= Data shown =
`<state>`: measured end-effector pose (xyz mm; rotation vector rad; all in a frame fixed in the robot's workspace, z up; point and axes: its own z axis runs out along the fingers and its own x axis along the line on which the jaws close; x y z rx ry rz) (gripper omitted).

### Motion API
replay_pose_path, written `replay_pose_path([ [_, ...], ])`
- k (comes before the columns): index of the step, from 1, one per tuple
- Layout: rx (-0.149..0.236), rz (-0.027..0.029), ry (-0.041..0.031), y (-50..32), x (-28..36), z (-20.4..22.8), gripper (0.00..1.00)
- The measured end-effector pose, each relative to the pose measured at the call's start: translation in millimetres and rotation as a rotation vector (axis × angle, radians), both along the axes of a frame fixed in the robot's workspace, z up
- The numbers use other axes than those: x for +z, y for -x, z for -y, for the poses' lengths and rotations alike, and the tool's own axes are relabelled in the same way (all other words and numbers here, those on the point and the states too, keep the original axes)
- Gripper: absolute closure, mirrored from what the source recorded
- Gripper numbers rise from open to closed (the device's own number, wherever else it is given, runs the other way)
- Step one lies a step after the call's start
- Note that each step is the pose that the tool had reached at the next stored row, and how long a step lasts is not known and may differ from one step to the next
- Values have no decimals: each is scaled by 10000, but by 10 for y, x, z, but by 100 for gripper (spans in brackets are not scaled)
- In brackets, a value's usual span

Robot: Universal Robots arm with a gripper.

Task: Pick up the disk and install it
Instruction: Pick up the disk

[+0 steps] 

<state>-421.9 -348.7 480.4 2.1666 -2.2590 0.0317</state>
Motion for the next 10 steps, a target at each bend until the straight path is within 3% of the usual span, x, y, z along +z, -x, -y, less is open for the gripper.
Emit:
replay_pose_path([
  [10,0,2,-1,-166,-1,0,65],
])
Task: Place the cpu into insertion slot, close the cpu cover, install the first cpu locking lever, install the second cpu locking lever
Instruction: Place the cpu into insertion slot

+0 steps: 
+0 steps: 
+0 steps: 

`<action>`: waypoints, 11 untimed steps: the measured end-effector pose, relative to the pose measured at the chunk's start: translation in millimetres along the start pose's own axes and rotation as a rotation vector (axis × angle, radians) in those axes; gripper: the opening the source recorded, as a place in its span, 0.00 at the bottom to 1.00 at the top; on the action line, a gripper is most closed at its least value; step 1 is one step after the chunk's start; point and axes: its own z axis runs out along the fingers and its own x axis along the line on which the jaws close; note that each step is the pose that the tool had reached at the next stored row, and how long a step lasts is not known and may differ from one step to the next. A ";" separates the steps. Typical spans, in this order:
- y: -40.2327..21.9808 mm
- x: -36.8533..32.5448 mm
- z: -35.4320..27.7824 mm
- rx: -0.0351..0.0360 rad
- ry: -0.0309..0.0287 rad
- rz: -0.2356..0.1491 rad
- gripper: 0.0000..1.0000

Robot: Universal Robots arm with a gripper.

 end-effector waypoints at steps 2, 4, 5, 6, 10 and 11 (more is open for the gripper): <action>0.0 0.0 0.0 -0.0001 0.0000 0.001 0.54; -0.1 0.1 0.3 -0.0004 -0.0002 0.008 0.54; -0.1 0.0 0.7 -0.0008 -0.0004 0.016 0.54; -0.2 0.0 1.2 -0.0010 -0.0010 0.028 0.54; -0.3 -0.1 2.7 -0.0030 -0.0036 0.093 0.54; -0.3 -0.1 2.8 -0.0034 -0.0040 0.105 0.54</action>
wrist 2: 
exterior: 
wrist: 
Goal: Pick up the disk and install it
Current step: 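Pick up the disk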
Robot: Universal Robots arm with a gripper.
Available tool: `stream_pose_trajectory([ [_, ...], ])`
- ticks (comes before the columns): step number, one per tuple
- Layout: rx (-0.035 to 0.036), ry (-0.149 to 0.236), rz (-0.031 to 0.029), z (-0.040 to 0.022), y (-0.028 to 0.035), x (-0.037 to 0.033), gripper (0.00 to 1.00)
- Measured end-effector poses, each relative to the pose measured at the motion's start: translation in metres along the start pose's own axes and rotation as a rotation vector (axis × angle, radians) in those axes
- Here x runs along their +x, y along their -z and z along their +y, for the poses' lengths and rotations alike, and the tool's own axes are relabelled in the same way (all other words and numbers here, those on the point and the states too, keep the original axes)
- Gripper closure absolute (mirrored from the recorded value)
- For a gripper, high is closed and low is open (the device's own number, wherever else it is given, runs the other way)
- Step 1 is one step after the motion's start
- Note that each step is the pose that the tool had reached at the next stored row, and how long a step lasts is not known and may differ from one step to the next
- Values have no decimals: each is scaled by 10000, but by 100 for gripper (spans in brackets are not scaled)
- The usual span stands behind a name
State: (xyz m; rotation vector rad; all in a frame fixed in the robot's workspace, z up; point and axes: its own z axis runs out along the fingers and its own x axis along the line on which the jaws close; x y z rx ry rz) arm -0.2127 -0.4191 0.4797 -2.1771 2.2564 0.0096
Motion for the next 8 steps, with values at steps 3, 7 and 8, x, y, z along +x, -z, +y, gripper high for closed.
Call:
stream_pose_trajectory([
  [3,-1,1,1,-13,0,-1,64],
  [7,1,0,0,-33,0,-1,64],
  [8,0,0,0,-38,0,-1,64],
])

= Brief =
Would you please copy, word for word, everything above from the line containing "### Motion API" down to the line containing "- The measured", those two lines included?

= Response area =
### Motion API
replay_pose_path, written `replay_pose_path([ [_, ...], ])`
- k (comes before the columns): index of the step, from 1, one per tuple
- Layout: rx (-0.149..0.236), rz (-0.027..0.029), ry (-0.041..0.031), y (-50..32), x (-28..36), z (-20.4..22.8), gripper (0.00..1.00)
- The measured end-effector pose, each relative to the pose measured at the call's start: translation in millimetres and rotation as a rotation vector (axis × angle, radians), both along the axes of a frame fixed in the robot's workspace, z up

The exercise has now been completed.